WHAT THE TASK ASKS
Please output every entry below precisely as written.

(Dataset entries)

= Beginning of Section =

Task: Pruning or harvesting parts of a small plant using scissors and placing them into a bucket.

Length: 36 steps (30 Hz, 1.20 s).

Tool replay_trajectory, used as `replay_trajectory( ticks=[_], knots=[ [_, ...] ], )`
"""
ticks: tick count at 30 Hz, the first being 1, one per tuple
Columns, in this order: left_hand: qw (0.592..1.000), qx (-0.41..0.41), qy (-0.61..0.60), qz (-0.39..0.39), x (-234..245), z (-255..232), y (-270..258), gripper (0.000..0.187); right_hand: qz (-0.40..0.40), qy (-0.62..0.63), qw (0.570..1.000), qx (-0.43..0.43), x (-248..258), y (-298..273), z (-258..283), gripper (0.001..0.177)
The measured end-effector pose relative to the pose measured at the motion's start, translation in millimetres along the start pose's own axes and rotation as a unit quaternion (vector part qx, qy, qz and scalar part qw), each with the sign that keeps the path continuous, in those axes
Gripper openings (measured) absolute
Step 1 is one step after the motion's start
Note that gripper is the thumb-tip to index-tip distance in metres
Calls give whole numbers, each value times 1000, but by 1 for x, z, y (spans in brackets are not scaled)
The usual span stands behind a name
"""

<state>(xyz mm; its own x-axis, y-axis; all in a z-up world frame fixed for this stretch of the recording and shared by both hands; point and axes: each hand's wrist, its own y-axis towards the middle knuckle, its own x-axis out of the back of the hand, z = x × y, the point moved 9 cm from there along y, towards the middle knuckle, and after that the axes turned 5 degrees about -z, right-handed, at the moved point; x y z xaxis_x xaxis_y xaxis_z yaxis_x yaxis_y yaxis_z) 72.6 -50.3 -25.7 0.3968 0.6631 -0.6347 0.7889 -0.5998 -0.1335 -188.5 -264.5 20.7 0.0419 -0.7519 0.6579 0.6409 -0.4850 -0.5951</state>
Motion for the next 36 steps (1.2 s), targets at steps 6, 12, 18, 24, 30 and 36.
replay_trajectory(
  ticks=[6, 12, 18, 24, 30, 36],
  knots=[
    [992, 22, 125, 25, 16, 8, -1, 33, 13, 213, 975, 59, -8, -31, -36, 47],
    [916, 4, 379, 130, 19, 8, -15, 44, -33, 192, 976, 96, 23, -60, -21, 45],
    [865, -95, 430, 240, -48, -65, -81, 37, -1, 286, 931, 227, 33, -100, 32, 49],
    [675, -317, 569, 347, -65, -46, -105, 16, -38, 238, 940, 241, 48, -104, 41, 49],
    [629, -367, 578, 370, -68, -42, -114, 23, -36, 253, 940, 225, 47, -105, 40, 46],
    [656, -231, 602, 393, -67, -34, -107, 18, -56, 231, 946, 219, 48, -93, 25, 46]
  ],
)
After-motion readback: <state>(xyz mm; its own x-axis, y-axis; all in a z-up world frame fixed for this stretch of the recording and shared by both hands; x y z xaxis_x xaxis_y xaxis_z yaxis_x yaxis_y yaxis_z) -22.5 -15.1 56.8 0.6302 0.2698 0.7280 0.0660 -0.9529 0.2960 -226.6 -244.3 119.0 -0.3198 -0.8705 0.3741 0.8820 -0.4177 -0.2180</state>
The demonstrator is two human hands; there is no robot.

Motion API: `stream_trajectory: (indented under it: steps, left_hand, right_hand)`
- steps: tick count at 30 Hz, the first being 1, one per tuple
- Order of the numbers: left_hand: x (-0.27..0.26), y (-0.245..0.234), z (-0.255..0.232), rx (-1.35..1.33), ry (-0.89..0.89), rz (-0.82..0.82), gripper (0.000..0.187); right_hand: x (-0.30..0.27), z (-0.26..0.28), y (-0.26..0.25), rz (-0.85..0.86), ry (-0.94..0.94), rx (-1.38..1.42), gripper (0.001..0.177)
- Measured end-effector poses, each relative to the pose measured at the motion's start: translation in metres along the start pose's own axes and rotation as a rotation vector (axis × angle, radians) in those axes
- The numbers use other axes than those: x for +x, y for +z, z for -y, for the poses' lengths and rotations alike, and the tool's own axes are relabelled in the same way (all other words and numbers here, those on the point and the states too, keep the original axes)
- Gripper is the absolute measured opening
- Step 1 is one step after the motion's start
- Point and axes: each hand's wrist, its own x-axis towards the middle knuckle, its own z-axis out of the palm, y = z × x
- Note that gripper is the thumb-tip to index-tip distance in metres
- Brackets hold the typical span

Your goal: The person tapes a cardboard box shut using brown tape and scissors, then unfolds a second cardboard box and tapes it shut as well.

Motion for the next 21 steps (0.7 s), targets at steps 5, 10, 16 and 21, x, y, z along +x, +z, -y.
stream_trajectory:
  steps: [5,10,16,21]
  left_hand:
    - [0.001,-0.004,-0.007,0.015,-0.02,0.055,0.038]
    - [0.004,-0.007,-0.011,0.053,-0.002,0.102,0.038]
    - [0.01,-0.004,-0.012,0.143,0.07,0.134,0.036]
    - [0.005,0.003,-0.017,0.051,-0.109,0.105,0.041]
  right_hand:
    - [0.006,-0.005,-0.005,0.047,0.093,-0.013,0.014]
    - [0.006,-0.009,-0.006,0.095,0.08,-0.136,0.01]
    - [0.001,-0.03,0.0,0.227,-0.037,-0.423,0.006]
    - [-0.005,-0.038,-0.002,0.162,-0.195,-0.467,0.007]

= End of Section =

YOUR SOLUTION
Task: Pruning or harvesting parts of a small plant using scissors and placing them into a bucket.

Length: 36 steps (30 Hz, 1.20 s).

Tool replay_trajectory, used as `replay_trajectory( ticks=[_], knots=[ [_, ...] ], )`
"""
ticks: tick count at 30 Hz, the first being 1, one per tuple
Columns, in this order: left_hand: qw (0.592..1.000), qx (-0.41..0.41), qy (-0.61..0.60), qz (-0.39..0.39), x (-234..245), z (-255..232), y (-270..258), gripper (0.000..0.187); right_hand: qz (-0.40..0.40), qy (-0.62..0.63), qw (0.570..1.000), qx (-0.43..0.43), x (-248..258), y (-298..273), z (-258..283), gripper (0.001..0.177)
The measured end-effector pose relative to the pose measured at the motion's start, translation in millimetres along the start pose's own axes and rotation as a unit quaternion (vector part qx, qy, qz and scalar part qw), each with the sign that keeps the path continuous, in those axes
Gripper openings (measured) absolute
Step 1 is one step after the motion's start
Note that gripper is the thumb-tip to index-tip distance in metres
Calls give whole numbers, each value times 1000, but by 1 for x, z, y (spans in brackets are not scaled)
The usual span stands behind a name
"""

<state>(xyz mm; its own x-axis, y-axis; all in a z-up world frame fixed for this stretch of the recording and shared by both hands; point and axes: each hand's wrist, its own y-axis towards the middle knuckle, its own x-axis out of the back of the hand, z = x × y, the point moved 9 cm from there along y, towards the middle knuckle, and after that the axes turned 5 degrees about -z, right-handed, at the moved point; x y z xaxis_x xaxis_y xaxis_z yaxis_x yaxis_y yaxis_z) 72.6 -50.3 -25.7 0.3968 0.6631 -0.6347 0.7889 -0.5998 -0.1335 -188.5 -264.5 20.7 0.0419 -0.7519 0.6579 0.6409 -0.4850 -0.5951</state>
Motion for the next 36 steps (1.2 s), targets at steps 6, 12, 18, 24, 30 and 36.
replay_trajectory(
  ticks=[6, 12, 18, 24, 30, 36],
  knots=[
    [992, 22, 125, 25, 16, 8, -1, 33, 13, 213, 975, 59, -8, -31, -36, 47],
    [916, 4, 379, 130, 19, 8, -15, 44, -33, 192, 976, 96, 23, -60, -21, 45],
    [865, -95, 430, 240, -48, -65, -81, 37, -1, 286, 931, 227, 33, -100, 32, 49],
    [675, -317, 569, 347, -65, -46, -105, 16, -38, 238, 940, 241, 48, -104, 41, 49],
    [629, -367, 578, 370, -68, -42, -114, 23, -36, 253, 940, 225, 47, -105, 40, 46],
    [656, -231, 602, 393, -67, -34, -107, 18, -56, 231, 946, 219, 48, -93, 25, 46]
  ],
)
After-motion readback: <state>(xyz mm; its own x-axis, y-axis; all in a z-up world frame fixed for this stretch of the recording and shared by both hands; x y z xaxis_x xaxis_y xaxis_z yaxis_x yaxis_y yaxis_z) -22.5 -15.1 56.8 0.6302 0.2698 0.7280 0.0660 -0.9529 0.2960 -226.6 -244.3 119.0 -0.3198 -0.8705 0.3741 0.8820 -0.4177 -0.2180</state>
The demonstrator is two human hands; there is no robot.

Motion API: `stream_trajectory: (indented under it: steps, left_hand, right_hand)`
- steps: tick count at 30 Hz, the first being 1, one per tuple
- Order of the numbers: left_hand: x (-0.27..0.26), y (-0.245..0.234), z (-0.255..0.232), rx (-1.35..1.33), ry (-0.89..0.89), rz (-0.82..0.82), gripper (0.000..0.187); right_hand: x (-0.30..0.27), z (-0.26..0.28), y (-0.26..0.25), rz (-0.85..0.86), ry (-0.94..0.94), rx (-1.38..1.42), gripper (0.001..0.177)
- Measured end-effector poses, each relative to the pose measured at the motion's start: translation in metres along the start pose's own axes and rotation as a rotation vector (axis × angle, radians) in those axes
- The numbers use other axes than those: x for +x, y for +z, z for -y, for the poses' lengths and rotations alike, and the tool's own axes are relabelled in the same way (all other words and numbers here, those on the point and the states too, keep the original axes)
- Gripper is the absolute measured opening
- Step 1 is one step after the motion's start
- Point and axes: each hand's wrist, its own x-axis towards the middle knuckle, its own z-axis out of the palm, y = z × x
- Note that gripper is the thumb-tip to index-tip distance in metres
- Brackets hold the typical span

Your goal: The person tapes a cardboard box shut using brown tape and scissors, then unfolds a second cardboard box and tapes it shut as well.

Motion for the next 21 steps (0.7 s), targets at steps 5, 10, 16 and 21, x, y, z along +x, +z, -y.
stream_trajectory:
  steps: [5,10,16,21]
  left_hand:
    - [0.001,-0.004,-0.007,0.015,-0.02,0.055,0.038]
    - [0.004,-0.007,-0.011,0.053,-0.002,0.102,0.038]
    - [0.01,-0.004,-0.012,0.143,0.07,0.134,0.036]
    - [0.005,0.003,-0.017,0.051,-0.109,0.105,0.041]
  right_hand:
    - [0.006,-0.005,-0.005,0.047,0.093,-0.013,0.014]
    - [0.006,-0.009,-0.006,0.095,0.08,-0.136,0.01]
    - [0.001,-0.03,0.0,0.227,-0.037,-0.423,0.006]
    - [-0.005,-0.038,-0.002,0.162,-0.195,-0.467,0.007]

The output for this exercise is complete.